Si nota subito come, al di là di voler potenziare l'industria nel suo complesso, questo piano sia pesantemente sbilanciato verso l'industria pesante, il settore della difesa e tutti quelli ad essi collegati.
Secondo le parole di Altmeier, il piano strategico ha lo scopo dichiarato di far crescere il cosiddetto “valore aggiunto lordo” dell'industria in Germania al 25%, contro il 20% della media del resto dei paesi europei.
Allo stesso tempo, però, il piano segna un sostanziale abbandono da parte di Berlino del modello industriale delle “Mittelstand” che ha sostenuto la crescita industriale ed economica della Germania nel secondo dopoguerra. Infatti delle oltre 3.250.319 imprese censite in Germania, ben 3.249.818 (pari al 99,98%) ricadono nella categoria delle Mittelstand (piccole e medie imprese, in genere a conduzione famigliare) che producono il 68,31% dell'export della Germania, mentre le restanti 501 (pari allo 0,02%) sono grandi corporazioni (incluse quelle del “DAX 30”) che producono il restante 31,69%.
Con la strategia promossa da Altmeier, lo stato tedesco si appresta ora a varare un nuovo corso a favore delle grandi corporazioni, le quali hanno il proprio “core-business” in massima parte proprio tra i settori sopra elencati.

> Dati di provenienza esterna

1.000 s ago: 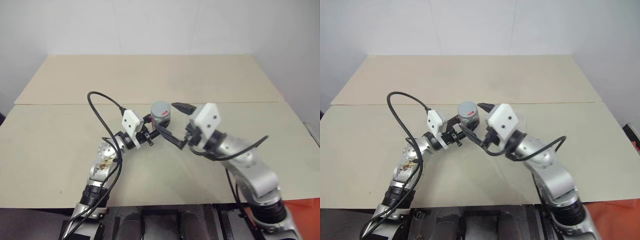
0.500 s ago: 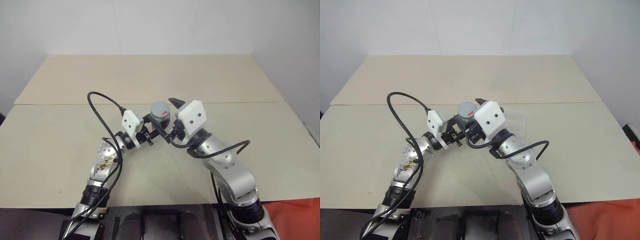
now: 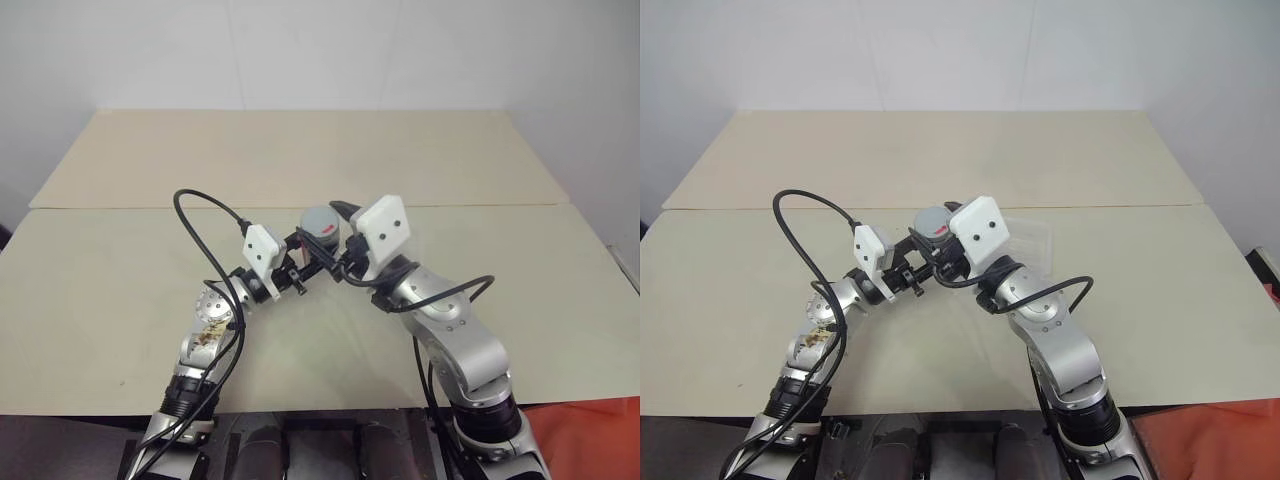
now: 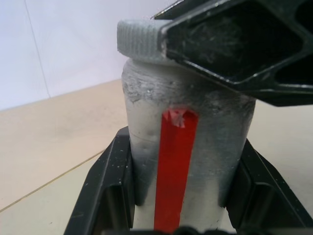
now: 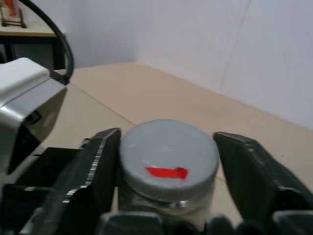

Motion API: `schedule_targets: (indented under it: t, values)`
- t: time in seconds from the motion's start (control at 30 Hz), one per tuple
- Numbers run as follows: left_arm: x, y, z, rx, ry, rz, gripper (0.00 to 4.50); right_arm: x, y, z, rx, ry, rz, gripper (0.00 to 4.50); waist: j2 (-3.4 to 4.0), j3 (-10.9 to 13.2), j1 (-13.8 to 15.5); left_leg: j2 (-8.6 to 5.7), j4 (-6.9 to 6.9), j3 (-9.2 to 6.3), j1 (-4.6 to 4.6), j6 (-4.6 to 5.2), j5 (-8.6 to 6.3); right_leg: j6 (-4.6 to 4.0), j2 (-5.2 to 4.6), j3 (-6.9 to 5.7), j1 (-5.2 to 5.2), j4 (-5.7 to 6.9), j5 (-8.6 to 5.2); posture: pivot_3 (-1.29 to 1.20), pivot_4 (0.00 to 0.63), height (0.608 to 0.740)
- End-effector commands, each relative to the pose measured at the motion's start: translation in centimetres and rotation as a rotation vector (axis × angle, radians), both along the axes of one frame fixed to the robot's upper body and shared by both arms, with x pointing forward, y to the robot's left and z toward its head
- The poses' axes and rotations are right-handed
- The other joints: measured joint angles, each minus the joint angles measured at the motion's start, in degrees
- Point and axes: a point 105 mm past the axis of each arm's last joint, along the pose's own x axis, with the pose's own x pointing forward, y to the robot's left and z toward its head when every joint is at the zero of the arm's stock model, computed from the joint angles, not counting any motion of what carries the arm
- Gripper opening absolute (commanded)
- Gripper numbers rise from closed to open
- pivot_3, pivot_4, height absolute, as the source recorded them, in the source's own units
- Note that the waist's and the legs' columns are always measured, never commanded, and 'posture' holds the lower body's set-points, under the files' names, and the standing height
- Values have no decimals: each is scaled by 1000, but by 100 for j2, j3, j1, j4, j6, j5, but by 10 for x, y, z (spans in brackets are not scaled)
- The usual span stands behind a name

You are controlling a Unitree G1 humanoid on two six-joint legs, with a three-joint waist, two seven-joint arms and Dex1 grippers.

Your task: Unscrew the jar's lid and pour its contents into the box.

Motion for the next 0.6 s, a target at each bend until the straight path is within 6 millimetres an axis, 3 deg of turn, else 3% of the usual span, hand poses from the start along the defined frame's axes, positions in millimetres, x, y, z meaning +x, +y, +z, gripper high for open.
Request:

Di particolare interesse è poi questo particolare risalto dato al settore della difesa. Berlino è stata più volte redarguita in sede NATO di non rispettare i patti e contribuire troppo poco al bilancio alla difesa comune dell'alleanza, nonostante in passato ne sia stata una delle maggiori beneficiarie. Di recente è stato lo stesso presidente americano Donald Trump ad affermare che “la promessa da parte della Germania di innalzare la percentuale del proprio PIL alla difesa all'1,5% dall'attuale 1,23% non è sufficiente, considerando che i membri dell'alleanza hanno preso l'impegno comune di innalzare la propria percentuale al 2%”.
Ciò che sembra sfuggire al presidente degli Stati Uniti però è che, avendo la Germania il PIL di maggiori dimensioni nel continente europeo, essa può permettersi di spendere percentuali minori rispetto al Regno Unito (2,1%) ed alla Francia (1,81%) ed ottenere, in cifre assolute, una spesa comparabile.
Per inciso, l'aumento del bilancio alla difesa tedesca previsto dalla “Strategia Industriale Tedesca per il 2030” è il maggiore dagli anni '30 del secolo scorso. Ops!